Today I had the surgery consult with the second doctor, which is the one that I had initially chosen as my first choice. I have a couple friends in the valve research/clinical trials sector, and they both recommended Dr C. Additionally, my uncle's friend had minimally invasive valve repair last summer, and had a great experience with Dr C.
Today I arrived at the office, and I was given the same paperwork I've filled out several times before. They weighed and took my blood pressure (113/72!!) and took me back. I first met with the PA while Dr C looked over my echocardiogram and other information. Lori was really great. She had an excellent bedside manner and was very informative and engaging.
Eventually Dr C came in and we had a great conversation with him. We kept getting sidetracked because he enjoys photography as well (though he's a Nikon guy. *sigh*) He impressed me with his knowledge and number of surgeries he does. He agreed with Surgeon #1 that the sternectomy route was the better way to go since I'll most likely need both my mitral and my tricuspid valves replaced. He said he's only aware of one doctor in the country that does both through the side of the chest. He's observed that surgery and feels like he could do it, but he hasn't done it. If I wanted, I could be his first. I politely declined. I'll go old school for this. I told him that my first priority is to have a good repair that will perform well and last a long time, and I'd rather have him start off in the center than decide to switch to that after a while. My only concern with the sternectomy is that the scar be straight. He genuinely offered to let me draw the incision line. I think I may take him up on that!!!
We scheduled the surgery for five days from today. I have been taking fish oil supplements, and it turns out they act a bit as a blood thinner, so I have to be off of those before he can operate.
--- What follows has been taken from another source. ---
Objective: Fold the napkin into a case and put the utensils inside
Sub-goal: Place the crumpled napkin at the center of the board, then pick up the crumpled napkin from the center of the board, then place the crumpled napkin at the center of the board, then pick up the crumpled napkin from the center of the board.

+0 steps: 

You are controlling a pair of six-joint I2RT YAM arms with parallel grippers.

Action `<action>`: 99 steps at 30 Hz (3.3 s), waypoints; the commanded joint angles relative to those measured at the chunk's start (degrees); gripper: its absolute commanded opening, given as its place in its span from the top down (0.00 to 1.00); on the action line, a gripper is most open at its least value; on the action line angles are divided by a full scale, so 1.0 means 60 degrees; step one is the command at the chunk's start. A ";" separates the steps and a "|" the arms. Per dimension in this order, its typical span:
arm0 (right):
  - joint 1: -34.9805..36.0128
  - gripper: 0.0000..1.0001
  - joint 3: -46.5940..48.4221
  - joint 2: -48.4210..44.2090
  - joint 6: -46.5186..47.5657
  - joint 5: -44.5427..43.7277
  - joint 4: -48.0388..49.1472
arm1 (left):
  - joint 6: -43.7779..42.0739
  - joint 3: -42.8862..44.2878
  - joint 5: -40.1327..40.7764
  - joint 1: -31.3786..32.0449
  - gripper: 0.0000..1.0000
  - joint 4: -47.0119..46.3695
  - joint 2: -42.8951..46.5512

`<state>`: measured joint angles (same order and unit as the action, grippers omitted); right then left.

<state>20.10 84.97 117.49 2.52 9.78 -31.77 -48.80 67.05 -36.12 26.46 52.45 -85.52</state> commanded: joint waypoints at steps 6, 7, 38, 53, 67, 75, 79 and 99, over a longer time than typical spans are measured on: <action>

I will arrive at the hospital on Sunday morning. They'll do all kinds of pre-op stuff, and then I'll go into surgery Monday morning. They said it'll take approximately 5 hours to do the repairs.
I have to admit that as this has drawn on, my anxiety has ratcheted up, and I probably have been drinking a bit more than I should. I called my cardiologist and asked for her to prescribe something for that, so I picked up that prescription today. It's not Xanax, and I'm a little disappointed, because I've been interested to see what that's like.
After we met with the surgeon, we were able to say a quick hello to an old high school friend who happens to be a cardiac PA, as well as one of my hiking friends who also works on the clinical side at IMC heart institute. He had really great advice, insights and food for thought. While I am a good candidate for repair, I need to consider what I'd want for replacement if I can't be repaired. Do I want a pig/cow valve (more organic, no blood thinners, but doesn't last as long) or mechanical (probably last forever, but a lifetime of blood thinners and accompanying risks). It's definitely something to think about.